Jesper Rask

Personal information
- Full name: Jesper Rask
- Date of birth: 18 July 1988 (age 37)
- Place of birth: Hørning, Denmark
- Height: 1.96 m (6 ft 5 in)
- Position: Goalkeeper

Youth career
- AGF

Senior career*
- Years: Team / Apps / (Gls)
- 2007–2010: AGF / 0 / (0)
- 2010–2020: Hobro IK / 299 / (0)

= Jesper Rask =

Danish footballer (born 1988)

Jesper Rask (born 18 July 1988) is a Danish retired footballer who played as a goalkeeper.

==Career==
Rask made his senior debut for AGF 29 October 2008 in a Danish Cup round of 16 match against OB, after then starting goalkeeper Steffen Rasmussen fell out with a hand injury prior to the game, and second goalkeeper Morten Hyldgaard was sidelined in the 80th minute with a thigh injury. Rask thus became the third AGF goalkeeper to make his debut against OB in recent times, when Steffen Rasmussen and Erik Boye also started their careers in AGF with a match against OB.

Rask moved to Hobro IK in 2010, after his contract with AGF expired. In the 2013–14 season, he was part of a Hobro-team which secured promotion to the Danish Superliga, four years after having promoted from the third tier 2nd Division.
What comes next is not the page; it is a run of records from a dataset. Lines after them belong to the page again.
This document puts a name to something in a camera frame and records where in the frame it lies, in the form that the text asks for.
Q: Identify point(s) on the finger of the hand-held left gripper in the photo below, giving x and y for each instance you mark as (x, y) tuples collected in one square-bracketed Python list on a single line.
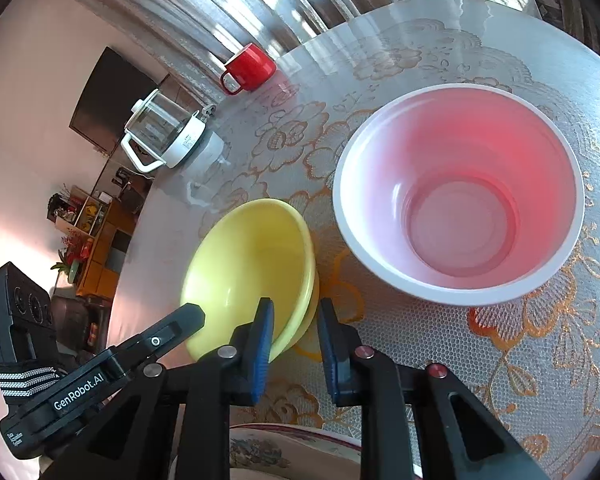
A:
[(170, 330)]

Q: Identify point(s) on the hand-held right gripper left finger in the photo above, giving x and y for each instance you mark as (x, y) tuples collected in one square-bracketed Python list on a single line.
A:
[(260, 355)]

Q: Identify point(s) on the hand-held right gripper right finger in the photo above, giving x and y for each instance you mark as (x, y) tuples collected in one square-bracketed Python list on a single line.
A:
[(332, 360)]

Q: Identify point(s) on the oval plate with maroon rim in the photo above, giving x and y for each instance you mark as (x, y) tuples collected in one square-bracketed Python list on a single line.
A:
[(300, 431)]

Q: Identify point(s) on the yellow plastic bowl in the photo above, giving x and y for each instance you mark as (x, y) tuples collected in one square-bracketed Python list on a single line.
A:
[(245, 270)]

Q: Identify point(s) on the red plastic bowl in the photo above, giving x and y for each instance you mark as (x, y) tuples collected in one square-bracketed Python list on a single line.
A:
[(455, 200)]

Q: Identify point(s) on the dark leather armchair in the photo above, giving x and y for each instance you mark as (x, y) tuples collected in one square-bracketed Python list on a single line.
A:
[(72, 315)]

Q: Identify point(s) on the green potted plant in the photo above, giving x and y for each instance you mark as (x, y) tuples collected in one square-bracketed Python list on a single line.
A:
[(65, 270)]

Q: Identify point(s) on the red flower bouquet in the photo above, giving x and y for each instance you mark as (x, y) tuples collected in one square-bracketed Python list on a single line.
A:
[(75, 247)]

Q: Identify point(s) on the orange wooden desk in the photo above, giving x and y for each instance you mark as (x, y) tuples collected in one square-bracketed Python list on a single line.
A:
[(100, 255)]

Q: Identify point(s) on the small wooden shelf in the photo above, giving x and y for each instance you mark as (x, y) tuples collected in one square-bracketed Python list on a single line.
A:
[(87, 212)]

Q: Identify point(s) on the white glass electric kettle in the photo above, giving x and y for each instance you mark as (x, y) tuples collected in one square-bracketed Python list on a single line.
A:
[(165, 130)]

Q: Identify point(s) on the black flat television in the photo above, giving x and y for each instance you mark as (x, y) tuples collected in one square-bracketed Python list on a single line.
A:
[(112, 100)]

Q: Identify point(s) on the red mug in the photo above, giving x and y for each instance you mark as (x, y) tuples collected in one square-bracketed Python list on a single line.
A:
[(247, 67)]

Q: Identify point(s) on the grey sheer curtain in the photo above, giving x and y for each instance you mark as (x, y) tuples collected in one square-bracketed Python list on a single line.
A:
[(230, 5), (565, 10)]
Hobro's successful season came as a surprise, as it had barely secured survival in the second tier the season before. On 2 May 2014, shortly before promotion was a fact, he had extended his contract until the summer of 2016.

On 6 March 2020, Rask announced his retirement from football after the 2019–20 season, following a 10-year tenure at Hobro.